= Mary Erler =

American literary scholar

Mary Carpenter Erler is an American literary scholar specialising in medieval and early modern English literature and printing, and on women's reading and book-ownership in the same periods. Since 2015, she has been a distinguished professor in Fordham University's English Faculty.

== Career ==
Erler completed her undergraduate degree in English at Saint Mary's College, Indiana, before gaining her Master of Arts degree and doctorate in English from the University of Chicago; her PhD was awarded in 1981 for her thesis "The poems and prefaces of Robert Copland (fl. 1505–47)". Erler took up a post at Fordham University and has remained a part of its English Faculty since. In the 1990s, she chaired the Faculty during a period when the Rose Hill and Lincoln Center campus were merged, and was appointed to a distinguished professorship in 2015.

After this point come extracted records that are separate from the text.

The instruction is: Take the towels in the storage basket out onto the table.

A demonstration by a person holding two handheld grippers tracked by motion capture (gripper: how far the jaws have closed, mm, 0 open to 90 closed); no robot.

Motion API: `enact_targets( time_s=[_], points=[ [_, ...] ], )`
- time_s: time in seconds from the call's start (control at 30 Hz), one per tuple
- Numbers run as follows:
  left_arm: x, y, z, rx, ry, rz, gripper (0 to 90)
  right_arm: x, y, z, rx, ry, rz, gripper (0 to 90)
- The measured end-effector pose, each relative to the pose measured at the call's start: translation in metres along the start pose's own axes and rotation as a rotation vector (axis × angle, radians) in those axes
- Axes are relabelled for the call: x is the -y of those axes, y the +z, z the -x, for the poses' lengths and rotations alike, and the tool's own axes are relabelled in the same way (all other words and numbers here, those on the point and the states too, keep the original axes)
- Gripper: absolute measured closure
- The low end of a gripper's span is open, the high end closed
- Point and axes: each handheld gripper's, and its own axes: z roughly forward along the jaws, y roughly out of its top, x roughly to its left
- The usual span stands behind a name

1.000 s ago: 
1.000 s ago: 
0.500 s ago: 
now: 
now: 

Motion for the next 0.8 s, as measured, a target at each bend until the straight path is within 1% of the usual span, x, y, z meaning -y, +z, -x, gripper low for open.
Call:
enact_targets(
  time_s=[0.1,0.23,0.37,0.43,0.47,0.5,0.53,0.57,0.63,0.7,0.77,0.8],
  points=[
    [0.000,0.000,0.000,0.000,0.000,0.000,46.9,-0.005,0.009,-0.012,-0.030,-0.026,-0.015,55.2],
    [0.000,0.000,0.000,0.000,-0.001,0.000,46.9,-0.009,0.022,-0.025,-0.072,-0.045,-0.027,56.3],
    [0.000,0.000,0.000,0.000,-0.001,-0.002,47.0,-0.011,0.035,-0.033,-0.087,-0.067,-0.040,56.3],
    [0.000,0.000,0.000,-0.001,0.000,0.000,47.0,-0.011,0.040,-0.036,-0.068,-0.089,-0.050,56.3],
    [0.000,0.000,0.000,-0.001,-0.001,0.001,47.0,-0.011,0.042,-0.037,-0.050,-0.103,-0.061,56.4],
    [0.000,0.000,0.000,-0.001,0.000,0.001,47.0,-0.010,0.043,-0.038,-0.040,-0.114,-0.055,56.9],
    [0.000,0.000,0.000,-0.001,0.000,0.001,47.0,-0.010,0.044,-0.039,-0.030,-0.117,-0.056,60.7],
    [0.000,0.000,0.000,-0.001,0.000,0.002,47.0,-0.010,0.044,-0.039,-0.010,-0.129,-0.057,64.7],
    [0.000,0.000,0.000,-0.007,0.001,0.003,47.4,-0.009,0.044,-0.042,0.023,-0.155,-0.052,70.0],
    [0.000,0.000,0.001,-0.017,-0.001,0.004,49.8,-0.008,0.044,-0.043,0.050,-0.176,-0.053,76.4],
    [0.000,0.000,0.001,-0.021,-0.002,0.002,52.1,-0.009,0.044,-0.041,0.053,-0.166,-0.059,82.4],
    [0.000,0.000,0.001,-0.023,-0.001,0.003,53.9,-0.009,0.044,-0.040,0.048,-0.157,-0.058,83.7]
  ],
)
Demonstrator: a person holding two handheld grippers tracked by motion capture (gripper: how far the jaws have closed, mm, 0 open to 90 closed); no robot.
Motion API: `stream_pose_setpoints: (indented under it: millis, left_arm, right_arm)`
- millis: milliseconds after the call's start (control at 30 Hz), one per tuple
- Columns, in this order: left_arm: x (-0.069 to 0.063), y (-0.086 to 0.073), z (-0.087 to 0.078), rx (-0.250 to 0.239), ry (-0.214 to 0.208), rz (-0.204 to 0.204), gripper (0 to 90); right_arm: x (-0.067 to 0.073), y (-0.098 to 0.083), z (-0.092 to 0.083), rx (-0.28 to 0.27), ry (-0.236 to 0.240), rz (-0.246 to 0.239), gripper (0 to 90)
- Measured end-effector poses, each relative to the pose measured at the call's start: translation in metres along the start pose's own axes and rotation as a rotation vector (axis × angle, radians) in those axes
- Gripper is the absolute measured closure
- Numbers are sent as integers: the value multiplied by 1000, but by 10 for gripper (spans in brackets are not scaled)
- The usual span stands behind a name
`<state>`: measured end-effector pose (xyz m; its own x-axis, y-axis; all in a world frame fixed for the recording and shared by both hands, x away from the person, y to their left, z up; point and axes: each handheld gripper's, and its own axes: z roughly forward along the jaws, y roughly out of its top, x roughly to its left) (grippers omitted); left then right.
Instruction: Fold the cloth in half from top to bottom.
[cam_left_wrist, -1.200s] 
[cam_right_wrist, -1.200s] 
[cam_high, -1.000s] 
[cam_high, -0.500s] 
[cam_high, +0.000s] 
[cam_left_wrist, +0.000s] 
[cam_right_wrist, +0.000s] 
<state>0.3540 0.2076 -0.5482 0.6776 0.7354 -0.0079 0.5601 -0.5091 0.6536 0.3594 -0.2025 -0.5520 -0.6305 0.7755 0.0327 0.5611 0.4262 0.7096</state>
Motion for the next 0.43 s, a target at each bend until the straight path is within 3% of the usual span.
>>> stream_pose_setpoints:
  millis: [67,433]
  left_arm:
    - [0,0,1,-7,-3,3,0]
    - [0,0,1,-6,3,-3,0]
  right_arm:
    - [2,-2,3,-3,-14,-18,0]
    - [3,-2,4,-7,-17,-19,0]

Erler's research has focused on medieval and early modern English literature and printing. Her early research looked at the life and work of the sixteenth-century poet and printer Robert Copland, and she has since studied Syon Abbey, a nunnery which housed a substantial library and one of England's earliest printing presses. Her work has extended to studying women's reading and book-ownership in late medieval and early modern England, topics on which she has authored two monographs. Her research, which has also intersected with history and art history, has additionally focused on woodcuts, monastic libraries, widows, medieval London, books of hours, the Dissolution of the Monasteries and medieval theater.

The Center for Medieval Studies at Fordham University held its 35th annual conference in 2015 in Erler's honour, entitled "Reading and Writing in City, Court, and Cloister: Conference in Honor of Mary C. Erler"; speakers included Maryanne Kowaleski, Michael Sargent, Joyce Coleman, Kathryn Smith, Caroline Barron, Sheila Lindenbaum and Thelma Fenster.

== Selected publications ==
- (Co-authored with Maryanne Kowaleski) Women and Power in the Middle Ages (University of Georgia Press, 1988).
- (Co-edited with Thelma S. Fenster) Poems of Cupid, God of Love (E. J. Brill, 1991).
- (Editor) Robert Copland: Complete Poems (University of Toronto Press, 1993).
- Women, Reading, and Piety in Late Medieval England (Cambridge University Press, 2002).
- (Co-authored with Maryanne Kowaleski) Gendering the Master Narrative: Women and Power in the Middle Ages (Cornell University Press, 2003).
- (Editor) Ecclesiastical London, Records of Early English Drama (University of Toronto Press and The British Library, 2008).
- Reading and Writing during the Dissolution: Monks, Nuns and Friars 1530–1558 (Cambridge University Press, 2013).